There's a lot of good reasons for having an external monitoring system. One of them is the decoupling of the monitoring system from the system that's being monitored which is, of course, very important. That offers the benefit of a lower overhead and also gives you access to a certain number of metrics that are outside of the realm of RabbitMQ like, for example, the operating system, or network, or other pieces of your application infrastructure. It aims to give you a more complete insight into the state of your system. And also, the ability to push notifications and alerts to the people that are tasked with problem triage which is an important thing.
Time series analytics
Beyond monitoring, there's the aspect of analytics, which is something we'll also talk about today, whereas monitoring is principally focused on the state of the system at any given point of time. Now, analytics is more about time series data - analyzing and visualizing time series data which enables you to see some issues that can only be identified over longer intervals of time. By examining this kind of data, you can get a more comprehensive assessment of situations that can affect the business performance of your system.

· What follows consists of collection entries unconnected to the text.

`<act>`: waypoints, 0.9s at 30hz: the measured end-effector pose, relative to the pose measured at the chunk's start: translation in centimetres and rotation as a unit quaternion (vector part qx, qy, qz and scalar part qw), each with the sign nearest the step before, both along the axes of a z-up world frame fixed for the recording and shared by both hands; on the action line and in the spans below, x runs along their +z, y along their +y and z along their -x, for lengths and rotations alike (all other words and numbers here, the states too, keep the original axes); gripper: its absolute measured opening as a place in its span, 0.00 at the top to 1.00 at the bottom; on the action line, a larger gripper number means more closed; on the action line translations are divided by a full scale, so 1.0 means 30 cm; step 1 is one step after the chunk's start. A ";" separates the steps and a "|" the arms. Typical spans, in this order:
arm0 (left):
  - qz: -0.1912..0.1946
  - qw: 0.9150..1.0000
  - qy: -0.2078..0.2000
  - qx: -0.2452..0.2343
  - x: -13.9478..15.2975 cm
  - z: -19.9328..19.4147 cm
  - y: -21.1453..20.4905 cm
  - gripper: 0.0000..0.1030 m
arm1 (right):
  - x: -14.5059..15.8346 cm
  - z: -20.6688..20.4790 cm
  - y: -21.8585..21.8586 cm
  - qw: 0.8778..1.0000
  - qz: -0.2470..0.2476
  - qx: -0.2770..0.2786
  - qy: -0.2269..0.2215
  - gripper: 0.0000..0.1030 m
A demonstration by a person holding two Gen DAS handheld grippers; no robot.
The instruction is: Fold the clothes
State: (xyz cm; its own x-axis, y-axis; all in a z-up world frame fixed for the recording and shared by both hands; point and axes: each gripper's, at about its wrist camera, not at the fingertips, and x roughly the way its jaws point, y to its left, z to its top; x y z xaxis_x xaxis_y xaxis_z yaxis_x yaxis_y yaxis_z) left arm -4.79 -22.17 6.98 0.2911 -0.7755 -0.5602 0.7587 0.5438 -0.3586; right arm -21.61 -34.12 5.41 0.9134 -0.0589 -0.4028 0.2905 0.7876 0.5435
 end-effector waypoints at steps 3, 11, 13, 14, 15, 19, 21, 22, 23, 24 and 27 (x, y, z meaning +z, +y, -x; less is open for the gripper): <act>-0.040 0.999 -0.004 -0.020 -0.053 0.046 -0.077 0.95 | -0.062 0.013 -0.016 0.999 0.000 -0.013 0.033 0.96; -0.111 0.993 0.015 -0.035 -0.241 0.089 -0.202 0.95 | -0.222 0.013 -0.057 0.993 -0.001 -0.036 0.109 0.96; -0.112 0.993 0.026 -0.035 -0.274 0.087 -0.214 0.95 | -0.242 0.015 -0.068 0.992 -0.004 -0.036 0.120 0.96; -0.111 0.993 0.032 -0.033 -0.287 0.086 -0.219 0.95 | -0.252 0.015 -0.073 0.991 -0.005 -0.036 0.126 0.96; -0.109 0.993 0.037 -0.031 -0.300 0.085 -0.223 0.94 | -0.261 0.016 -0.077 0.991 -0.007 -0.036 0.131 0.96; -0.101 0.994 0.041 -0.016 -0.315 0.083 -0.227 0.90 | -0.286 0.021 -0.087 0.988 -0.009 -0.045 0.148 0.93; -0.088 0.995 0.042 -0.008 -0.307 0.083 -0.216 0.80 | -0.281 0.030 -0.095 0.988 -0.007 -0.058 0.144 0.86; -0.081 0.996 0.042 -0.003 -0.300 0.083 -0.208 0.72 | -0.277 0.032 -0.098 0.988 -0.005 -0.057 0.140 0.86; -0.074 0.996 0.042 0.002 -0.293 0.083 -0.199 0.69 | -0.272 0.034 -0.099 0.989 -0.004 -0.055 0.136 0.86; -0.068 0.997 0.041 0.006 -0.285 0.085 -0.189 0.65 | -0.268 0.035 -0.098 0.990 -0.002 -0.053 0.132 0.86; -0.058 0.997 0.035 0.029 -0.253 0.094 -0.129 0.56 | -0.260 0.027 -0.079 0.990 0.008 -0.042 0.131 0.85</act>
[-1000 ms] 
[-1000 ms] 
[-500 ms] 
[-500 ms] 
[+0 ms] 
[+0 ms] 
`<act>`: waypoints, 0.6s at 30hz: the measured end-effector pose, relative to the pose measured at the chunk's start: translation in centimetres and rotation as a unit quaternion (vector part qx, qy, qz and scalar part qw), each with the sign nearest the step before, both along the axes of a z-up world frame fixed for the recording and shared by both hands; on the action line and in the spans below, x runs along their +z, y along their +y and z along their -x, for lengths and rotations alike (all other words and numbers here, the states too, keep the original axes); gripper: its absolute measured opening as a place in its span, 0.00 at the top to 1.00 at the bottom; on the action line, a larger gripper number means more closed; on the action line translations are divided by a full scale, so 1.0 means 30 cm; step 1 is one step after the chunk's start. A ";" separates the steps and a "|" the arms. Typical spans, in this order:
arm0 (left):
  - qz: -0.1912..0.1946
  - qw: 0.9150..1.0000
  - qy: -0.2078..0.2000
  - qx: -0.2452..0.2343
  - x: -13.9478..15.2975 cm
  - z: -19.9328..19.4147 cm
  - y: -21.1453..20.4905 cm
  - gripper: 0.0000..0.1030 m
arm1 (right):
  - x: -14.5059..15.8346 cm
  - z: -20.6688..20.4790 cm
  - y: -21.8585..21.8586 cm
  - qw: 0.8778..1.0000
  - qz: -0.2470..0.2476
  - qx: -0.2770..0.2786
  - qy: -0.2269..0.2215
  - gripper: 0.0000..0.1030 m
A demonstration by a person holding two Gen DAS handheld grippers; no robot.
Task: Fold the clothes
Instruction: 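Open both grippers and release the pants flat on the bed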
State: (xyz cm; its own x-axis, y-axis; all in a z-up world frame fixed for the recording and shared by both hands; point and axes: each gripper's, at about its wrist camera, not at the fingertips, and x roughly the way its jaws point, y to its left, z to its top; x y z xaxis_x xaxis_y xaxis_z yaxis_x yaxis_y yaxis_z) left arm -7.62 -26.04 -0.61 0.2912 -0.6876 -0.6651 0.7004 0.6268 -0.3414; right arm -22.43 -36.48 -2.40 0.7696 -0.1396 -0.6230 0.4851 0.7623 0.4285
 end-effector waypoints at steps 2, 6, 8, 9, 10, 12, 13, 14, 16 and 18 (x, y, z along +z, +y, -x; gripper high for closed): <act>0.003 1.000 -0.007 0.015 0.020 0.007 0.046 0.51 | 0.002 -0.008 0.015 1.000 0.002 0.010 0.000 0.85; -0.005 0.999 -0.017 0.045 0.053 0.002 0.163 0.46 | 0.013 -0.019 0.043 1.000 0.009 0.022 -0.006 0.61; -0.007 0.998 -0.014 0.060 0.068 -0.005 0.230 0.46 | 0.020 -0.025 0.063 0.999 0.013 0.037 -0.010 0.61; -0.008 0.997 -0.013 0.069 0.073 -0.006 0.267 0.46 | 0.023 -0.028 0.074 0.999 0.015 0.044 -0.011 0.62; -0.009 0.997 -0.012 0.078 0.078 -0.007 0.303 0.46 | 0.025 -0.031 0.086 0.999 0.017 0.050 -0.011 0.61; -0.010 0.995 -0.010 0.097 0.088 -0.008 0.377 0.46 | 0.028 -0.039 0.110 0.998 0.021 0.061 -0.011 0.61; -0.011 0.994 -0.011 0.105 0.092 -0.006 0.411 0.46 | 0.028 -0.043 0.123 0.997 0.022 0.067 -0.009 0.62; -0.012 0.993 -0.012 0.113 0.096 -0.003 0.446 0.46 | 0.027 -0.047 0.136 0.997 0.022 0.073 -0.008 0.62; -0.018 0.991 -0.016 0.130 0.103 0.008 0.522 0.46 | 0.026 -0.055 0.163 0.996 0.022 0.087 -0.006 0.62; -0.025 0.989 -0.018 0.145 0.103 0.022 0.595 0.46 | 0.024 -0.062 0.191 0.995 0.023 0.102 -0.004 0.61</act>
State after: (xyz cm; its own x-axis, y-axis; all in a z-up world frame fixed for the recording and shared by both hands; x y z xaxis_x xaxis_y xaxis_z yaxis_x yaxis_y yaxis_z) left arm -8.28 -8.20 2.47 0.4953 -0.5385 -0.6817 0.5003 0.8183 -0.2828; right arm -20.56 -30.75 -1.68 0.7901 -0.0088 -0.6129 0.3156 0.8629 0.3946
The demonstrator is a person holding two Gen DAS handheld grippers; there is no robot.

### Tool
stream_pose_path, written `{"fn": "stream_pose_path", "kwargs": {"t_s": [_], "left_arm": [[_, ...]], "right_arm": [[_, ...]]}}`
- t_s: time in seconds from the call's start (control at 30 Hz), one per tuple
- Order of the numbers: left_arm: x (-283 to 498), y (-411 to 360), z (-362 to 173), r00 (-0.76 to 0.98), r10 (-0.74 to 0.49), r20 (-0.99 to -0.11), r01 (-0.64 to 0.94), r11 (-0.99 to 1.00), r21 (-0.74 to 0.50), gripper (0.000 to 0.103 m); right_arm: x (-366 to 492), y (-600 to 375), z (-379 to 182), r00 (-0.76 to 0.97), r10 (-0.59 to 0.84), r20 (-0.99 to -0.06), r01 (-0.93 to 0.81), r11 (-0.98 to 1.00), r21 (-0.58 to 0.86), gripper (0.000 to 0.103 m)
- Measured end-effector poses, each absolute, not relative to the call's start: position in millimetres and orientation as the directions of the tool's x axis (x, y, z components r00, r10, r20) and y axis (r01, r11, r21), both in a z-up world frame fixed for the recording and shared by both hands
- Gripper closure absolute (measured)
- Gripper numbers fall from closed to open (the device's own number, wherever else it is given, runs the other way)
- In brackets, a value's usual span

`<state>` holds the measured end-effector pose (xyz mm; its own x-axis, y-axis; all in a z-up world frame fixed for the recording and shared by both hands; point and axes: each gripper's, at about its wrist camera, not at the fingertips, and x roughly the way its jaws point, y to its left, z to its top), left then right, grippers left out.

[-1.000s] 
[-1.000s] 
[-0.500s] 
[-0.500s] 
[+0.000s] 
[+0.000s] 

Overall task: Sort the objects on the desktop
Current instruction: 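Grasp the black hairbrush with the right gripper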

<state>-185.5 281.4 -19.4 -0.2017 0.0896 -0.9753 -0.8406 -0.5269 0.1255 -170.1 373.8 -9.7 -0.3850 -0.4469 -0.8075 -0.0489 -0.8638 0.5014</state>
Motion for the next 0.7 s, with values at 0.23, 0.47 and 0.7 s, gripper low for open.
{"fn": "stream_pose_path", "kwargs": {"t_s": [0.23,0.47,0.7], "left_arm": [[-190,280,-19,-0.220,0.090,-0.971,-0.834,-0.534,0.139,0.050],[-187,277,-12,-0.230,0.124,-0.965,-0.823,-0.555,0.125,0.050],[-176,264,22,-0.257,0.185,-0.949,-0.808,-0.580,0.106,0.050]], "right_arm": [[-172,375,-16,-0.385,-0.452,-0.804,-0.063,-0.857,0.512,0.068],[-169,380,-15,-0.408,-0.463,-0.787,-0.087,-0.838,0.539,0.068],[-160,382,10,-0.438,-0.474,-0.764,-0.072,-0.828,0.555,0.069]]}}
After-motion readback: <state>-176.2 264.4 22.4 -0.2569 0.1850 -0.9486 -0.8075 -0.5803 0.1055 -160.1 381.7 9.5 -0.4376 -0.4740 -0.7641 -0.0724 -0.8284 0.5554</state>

Importance of an analytics engine
You notice the title “uncommon monitoring and analytics for RabbitMQ” and you might be thinking, “Well, what is it that makes a solution for monitoring and analytics of RabbitMQ uncommon?” Well, the first thing I want to draw your attention to is the presence of an analytics engine. This analytics engine offers extreme scalability and it's capable of processing literally millions of events and metrics per second. It enables you to detect patterns and trends in the data from various sources like middleware, logs, or applications.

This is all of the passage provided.